On a related note, we could take another simple step toward improving the way people communicate about statistics: ban point estimates in news reports. Using a point estimate, I can accurately claim that there's a 50% chance heaven and hell exist. This is technically true because my confidence ranges from 0% to 100%.
I get that people often need so-called "killer facts" — quick statistics that make an impression in press releases — but confidence intervals are more honest and they don't take much longer to communicate. Instead of allowing people to say that "x% of users prefer...", let's say that "x-y% of users prefer."
I get the point you are making, but confidence intervals are completely the wrong solution.
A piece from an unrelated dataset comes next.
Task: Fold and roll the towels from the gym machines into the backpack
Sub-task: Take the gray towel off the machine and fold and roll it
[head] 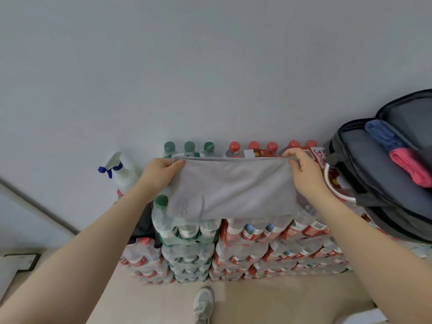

They do NOT mean what you probably think they mean (where "you" is a generalized "you the reader").
"What is going on here is that the commentators are assuming we live in a noise-free world. They imagine that everything is explicable, you just have to find the explanation."
They know full well that there isn't anything behind it. The problem isn't the news organization, it's the media consumers. People want stories to understand the world in easy bite sized pieces. Unfortunately what affects us doesn't come with a simple story line, it's just one damned thing after another. But no one would sell any news with "Stuff happens, we have no idea why. More stuff to happen later."
>The problem isn't the news organization, it's the media consumers.
I've always been somewhat disheartened by comments like this. People will blame consumers for how media is but then say this about technology:
"If I had asked people what they wanted, they would have said faster horses."
At some point someone sold the idea of sound bite consumable news to customers and convinced them that it was good. the way that we know that is because news had never looked that way until cnn and networks like it started.
consumers either know what they want or they don't know what they want... but I hardly think that issue is cut and dry
>At some point someone sold the idea of sound bite consumable news to customers and convinced them that it was good.
What makes you say this? This seems pretty false in my opinion.
It seems much more likely that sound bite consumables are the outcome of testing/feedback and iteration. It seems entirely possible to me(if not probable) that consumers(for the most part) don't know what they truly 'want' in terms of news.
We live in a world of(largely) instant gratification; the fact that 'news' would have to adapt to fit that lifestyle makes perfect sense to me.
> People will blame consumers for how media is but then say this about technology: "If I had asked people what they wanted, they would have said faster horses."
What point are you trying to make here? I'm having difficulty parsing your meaning. Humans, when they aren't versed in the underlying operations of a system, WILL make broad assumptions(about said operations) and WILL have irrational expectations and 'wants' based on those assumptions.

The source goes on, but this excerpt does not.